Author + information
- Yuanhui Liu,
- Yong Liu,
- Ji-yan Chen and
- Ning Tan
Accurate risk stratification for contrast-induced nephropathy (CIN) is important in the management of patients with ST-segment elevation myocardial infarction (STEMI) undergoing primary percutaneous coronary intervention (PCI). We aimed to compare the prognostic value of validated risk scores for CIN.
We prospectively enrolled 422 consecutive patients treated with primary PCI for STEMI. Mehran, Gao, Chen, Age, Creatinine (SCr), and Ejection Fraction (ACEF); Age, Glomerular Filtration Rate, and Ejection Fraction (AGEF); and GRACE risk scores were calculated for each patient. The prognostic accuracy of the 6 scores for CIN, and in-hospital and 3-year all-cause mortality and major adverse clinical events (MACEs), was assessed using the c-statistic for discrimination and the Hosmer-Lemeshow test for calibration.

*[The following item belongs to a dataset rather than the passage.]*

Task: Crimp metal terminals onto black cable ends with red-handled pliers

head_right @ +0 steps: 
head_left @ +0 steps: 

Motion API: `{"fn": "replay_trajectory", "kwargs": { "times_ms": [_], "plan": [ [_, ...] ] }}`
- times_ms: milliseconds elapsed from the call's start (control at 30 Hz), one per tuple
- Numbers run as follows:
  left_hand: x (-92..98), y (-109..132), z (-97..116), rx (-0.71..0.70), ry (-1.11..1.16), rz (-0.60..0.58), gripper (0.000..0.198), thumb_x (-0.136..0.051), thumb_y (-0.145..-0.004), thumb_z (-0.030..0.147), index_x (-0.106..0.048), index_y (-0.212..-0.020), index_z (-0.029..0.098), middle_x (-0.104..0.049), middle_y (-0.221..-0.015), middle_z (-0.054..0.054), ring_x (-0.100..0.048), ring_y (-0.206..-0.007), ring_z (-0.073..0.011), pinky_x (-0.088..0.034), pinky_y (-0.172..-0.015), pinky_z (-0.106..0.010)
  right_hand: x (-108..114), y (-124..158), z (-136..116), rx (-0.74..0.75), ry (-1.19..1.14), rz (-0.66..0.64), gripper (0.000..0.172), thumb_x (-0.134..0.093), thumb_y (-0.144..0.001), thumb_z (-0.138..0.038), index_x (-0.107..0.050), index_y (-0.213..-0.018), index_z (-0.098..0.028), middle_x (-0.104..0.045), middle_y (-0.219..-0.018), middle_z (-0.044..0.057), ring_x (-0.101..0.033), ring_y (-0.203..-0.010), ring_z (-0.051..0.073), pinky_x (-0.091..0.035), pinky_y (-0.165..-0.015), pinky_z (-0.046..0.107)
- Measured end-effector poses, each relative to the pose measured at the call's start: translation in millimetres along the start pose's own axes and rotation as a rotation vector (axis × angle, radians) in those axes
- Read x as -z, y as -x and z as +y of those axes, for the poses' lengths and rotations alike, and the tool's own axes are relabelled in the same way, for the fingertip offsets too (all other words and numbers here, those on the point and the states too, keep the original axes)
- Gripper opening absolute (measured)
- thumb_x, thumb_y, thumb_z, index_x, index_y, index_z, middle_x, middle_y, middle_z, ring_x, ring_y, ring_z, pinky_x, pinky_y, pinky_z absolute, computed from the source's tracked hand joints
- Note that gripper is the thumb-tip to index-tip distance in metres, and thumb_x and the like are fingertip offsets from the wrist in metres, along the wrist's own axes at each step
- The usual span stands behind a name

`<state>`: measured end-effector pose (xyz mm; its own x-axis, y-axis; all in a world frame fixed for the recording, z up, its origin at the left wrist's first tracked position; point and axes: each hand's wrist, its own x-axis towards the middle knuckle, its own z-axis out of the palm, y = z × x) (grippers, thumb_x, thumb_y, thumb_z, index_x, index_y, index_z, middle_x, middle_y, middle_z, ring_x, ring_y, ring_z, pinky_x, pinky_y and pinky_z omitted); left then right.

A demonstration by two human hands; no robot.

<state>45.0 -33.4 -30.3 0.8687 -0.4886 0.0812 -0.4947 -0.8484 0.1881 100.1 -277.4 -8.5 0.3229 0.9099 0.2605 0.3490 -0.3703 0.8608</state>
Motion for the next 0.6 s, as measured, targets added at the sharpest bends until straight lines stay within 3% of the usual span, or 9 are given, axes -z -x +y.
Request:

CIN was defined as either CIN-narrow (rise in SCr ≥ 0.5 mg/dL) or CIN-broad (rise in SCr ≥0.5 mg/dL) and/or a ≥ 25% increase in baseline (SCr).
These six risk scores all had relatively high predictive value for CIN-narrow (C statistic range 0.746 to 0.873), as well with good calibration for most of them. In addition, these six risk scores also displayed well for prediction of in-hospital death (0.784 to 0.936) and in hospital MACEs (0.685 to 0.763) or 3 year all-cause mortality (0.655 to 0.871). ACEF and AGEF risk score have both better discrimination and calibration for CIN-narrow, in-hospital outcomes, comparing with other risk scores. However, these six risk score all did not perform as well and had low predictive accuracy for CIN-broad (0.555 to 0.643) and 3-year MACEs (0.541 to 0.619).
Risk scores for predicting CIN perform well in stratifying the risk of CIN-narrow, in-hospital death or MACEs, and 3-year all-cause mortality in STEMI patients undergoing primary PCI. The ACEF and AGEF risk scores appear to have greater prognostic value.